If you want every photo gone from the iPhone using a computer, I’d actually avoid the import/delete dance that @mikeappsreviewer and @espritlibre were talking about for one reason: Windows and macOS photo tools are weirdly inconsistent with Live Photos, videos, and partially synced libraries.

The cleaner method is this:

1. Figure out what kind of photos they are first

  • Synced from Mac/PC: remove them by turning off photo sync in Finder or iTunes.
  • Taken on the iPhone: use a full device reset if you truly want all photos gone in one shot.
  • Stored in iCloud Photos: deleting from computer or phone deletes them everywhere. That part trips ppl up all the time.

2. If you want the nuclear option
Back up what matters, then go:
Settings > General > Transfer or Reset iPhone > Erase All Content and Settings

That is honestly the only method I trust to remove everything without leftovers hiding in DCIM or Recently Deleted weirdness. Yes, it’s overkill, but it works.

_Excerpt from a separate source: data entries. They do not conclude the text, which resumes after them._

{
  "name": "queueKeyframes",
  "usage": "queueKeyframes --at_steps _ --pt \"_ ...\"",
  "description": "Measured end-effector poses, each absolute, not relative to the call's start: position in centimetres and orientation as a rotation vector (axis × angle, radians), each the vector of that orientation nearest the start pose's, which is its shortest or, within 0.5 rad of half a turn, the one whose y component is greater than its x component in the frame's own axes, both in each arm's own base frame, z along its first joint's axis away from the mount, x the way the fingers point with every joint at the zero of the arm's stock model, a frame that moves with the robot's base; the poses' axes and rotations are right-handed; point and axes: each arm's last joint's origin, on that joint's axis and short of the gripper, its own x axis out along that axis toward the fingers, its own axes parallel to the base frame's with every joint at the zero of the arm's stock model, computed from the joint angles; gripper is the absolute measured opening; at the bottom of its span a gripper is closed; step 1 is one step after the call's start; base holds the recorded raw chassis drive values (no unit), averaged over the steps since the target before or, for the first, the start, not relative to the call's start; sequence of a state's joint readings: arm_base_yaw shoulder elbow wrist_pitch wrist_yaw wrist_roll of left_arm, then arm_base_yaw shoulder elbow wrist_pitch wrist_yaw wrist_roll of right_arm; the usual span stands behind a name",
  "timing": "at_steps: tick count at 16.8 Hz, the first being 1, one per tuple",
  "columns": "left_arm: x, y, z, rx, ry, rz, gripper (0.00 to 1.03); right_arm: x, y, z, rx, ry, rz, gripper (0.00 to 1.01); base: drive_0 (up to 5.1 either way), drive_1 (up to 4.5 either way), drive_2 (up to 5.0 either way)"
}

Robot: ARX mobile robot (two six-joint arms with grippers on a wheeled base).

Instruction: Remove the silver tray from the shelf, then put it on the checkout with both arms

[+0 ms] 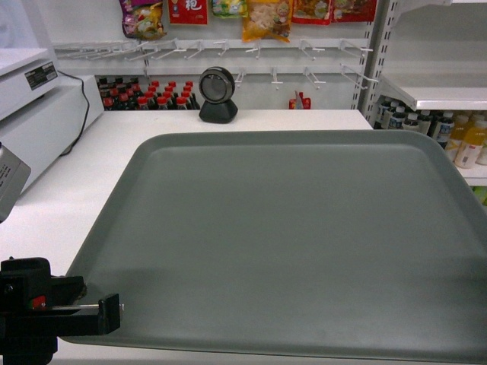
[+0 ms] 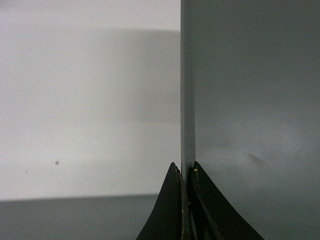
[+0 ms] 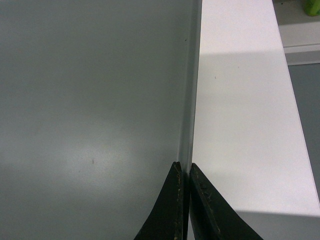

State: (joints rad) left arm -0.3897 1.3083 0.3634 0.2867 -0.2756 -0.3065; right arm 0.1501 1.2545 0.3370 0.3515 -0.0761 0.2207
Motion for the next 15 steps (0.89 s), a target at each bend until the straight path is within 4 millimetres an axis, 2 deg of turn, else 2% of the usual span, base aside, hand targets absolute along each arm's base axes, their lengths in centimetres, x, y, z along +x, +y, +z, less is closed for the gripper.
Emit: queueKeyframes --at_steps 12,14,15 --pt "20.6 -7.8 13.7 -0.069 0.667 0.018 0.02 21.3 3.4 14.5 0.194 0.585 0.160 0.02 -5.0 2.37 2.4" --pt "22.4 -8.1 13.9 -0.085 0.748 0.187 0.03 22.7 3.9 14.3 0.173 0.591 0.261 0.02 -5.0 2.37 2.4" --pt "23.5 -7.8 13.9 -0.133 0.753 0.222 0.03 24.5 4.2 14.2 0.165 0.608 0.308 0.03 -5.0 2.37 2.4"
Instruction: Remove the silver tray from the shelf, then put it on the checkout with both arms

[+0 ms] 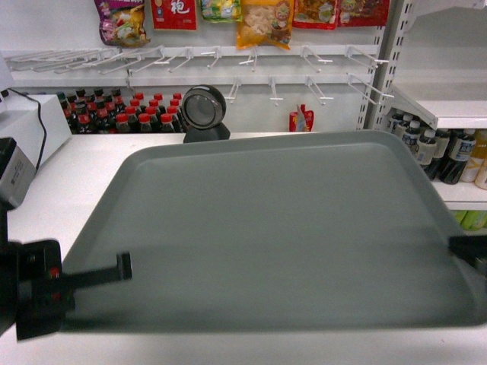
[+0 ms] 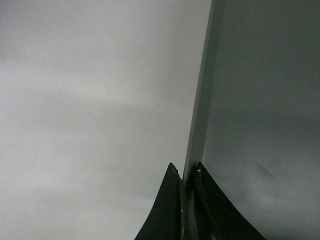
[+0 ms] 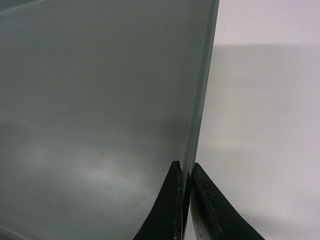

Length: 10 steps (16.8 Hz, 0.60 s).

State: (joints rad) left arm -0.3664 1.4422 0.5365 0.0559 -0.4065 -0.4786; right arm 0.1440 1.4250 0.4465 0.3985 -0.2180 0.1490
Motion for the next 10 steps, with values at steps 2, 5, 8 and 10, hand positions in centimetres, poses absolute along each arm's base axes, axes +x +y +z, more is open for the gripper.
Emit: queueKeyframes --at_steps 2,5,8,10 --pt "26.2 -7.0 13.9 -0.206 0.750 0.242 0.03 28.3 4.5 13.9 0.176 0.628 0.357 0.03 -5.0 2.37 2.4" --pt "29.7 -6.0 13.4 -0.197 0.749 0.255 0.03 33.6 5.5 12.4 0.187 0.683 0.383 0.03 -5.0 2.37 2.4" --pt "31.9 -5.4 11.8 -0.173 0.791 0.254 0.03 36.8 6.8 10.1 0.165 0.748 0.377 0.03 -5.0 2.37 2.4" --pt "32.7 -5.4 10.1 -0.154 0.830 0.260 0.03 37.9 7.6 8.3 0.120 0.776 0.365 0.03 -5.0 2.37 2.4"
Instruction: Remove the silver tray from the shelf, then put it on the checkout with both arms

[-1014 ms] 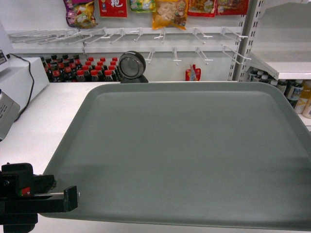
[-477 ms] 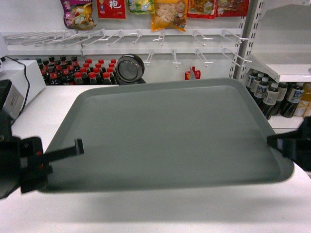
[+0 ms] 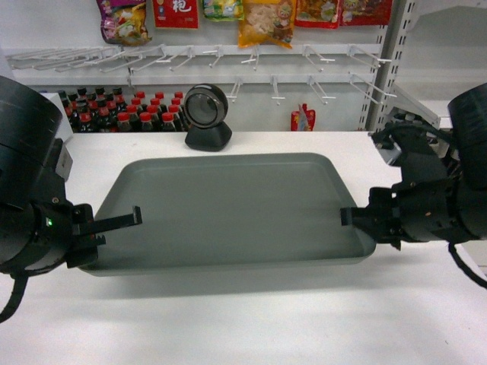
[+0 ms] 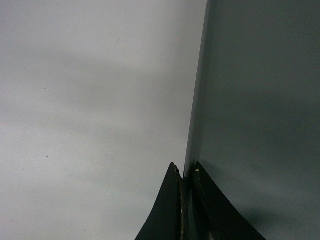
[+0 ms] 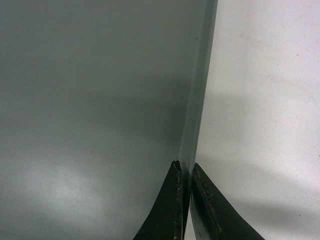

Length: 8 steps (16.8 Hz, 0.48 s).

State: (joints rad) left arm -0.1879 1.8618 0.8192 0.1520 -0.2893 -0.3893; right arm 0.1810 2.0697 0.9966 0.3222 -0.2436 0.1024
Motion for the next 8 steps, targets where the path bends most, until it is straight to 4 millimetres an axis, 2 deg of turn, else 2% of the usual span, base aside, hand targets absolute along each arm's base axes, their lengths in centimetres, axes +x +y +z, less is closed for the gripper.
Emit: queueKeyframes --at_steps 3,5,6,7,8 --pt "32.9 -5.6 7.5 -0.126 0.876 0.248 0.03 37.7 8.3 5.9 0.057 0.833 0.299 0.03 -5.0 2.37 2.4" --pt "32.9 -5.9 6.8 -0.111 0.879 0.246 0.03 37.3 8.5 5.5 0.042 0.830 0.280 0.03 -5.0 2.37 2.4" --pt "32.9 -6.0 6.7 -0.111 0.877 0.241 0.03 37.1 8.4 5.3 0.028 0.822 0.260 0.08 -5.0 2.37 2.4" --pt "33.0 -6.1 6.7 -0.107 0.864 0.247 0.11 36.9 8.3 5.2 0.007 0.825 0.235 0.17 -5.0 2.37 2.4" --pt "32.9 -6.1 6.8 -0.098 0.850 0.264 0.21 36.7 8.1 5.2 -0.002 0.815 0.208 0.27 0.0 0.00 0.0"
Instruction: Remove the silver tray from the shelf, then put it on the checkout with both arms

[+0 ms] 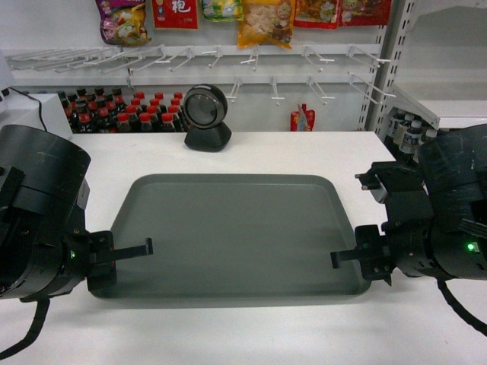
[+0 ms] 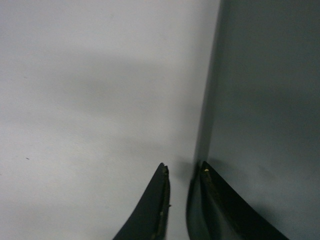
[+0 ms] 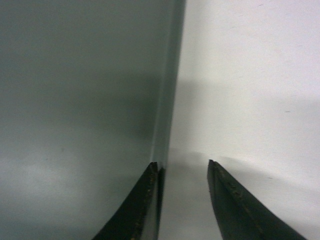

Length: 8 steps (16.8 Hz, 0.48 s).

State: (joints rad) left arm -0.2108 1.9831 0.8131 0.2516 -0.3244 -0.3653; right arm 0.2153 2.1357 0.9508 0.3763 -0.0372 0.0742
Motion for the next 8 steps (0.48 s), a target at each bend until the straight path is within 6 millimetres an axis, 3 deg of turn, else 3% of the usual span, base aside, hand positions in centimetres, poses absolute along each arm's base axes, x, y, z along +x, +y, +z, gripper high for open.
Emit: queueKeyframes --at_steps 2,4,5,6,7,8 --pt "32.1 -5.9 7.8 -0.112 0.797 0.265 0.41 36.1 6.6 6.8 0.018 0.727 0.134 0.47 0.0 0.00 0.0" --pt "30.9 -6.2 11.5 -0.112 0.605 0.256 0.59 36.3 5.9 9.5 0.039 0.618 0.103 0.65 0.0 0.00 0.0" --pt "29.9 -6.6 14.6 -0.136 0.455 0.247 0.70 36.4 5.8 9.4 0.022 0.412 0.051 0.58 0.0 0.00 0.0" --pt "29.5 -6.9 16.4 -0.168 0.252 0.124 0.68 35.0 5.3 8.5 0.000 0.319 0.011 0.47 0.0 0.00 0.0" --pt "29.0 -6.1 17.0 -0.146 0.137 0.055 0.59 31.8 4.7 7.3 -0.016 0.309 0.015 0.36 0.0 0.00 0.0" --pt "27.1 -4.6 15.5 -0.079 0.105 0.026 0.46 29.5 3.7 7.7 -0.016 0.269 0.001 0.24 0.0 0.00 0.0"
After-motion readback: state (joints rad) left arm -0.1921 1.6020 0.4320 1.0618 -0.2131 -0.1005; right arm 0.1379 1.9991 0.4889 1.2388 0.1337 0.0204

3. If you only want to clean the library before wiping
Use Clever Cleaner on the iPhone first to remove duplicates, giant videos, screenshots, and junk faster. Then do the reset or manual delete. Way less annoying.

Also, if you want a visual walkthrough, this is a solid one:
see how to delete iPhone photos from a Mac or PC step by step

Tiny disagreement with @mikeappsreviewer: batch deleting is safer, sure, but if the library is already a mess, sometimes reset is faster than babysitting folders for an hour lol.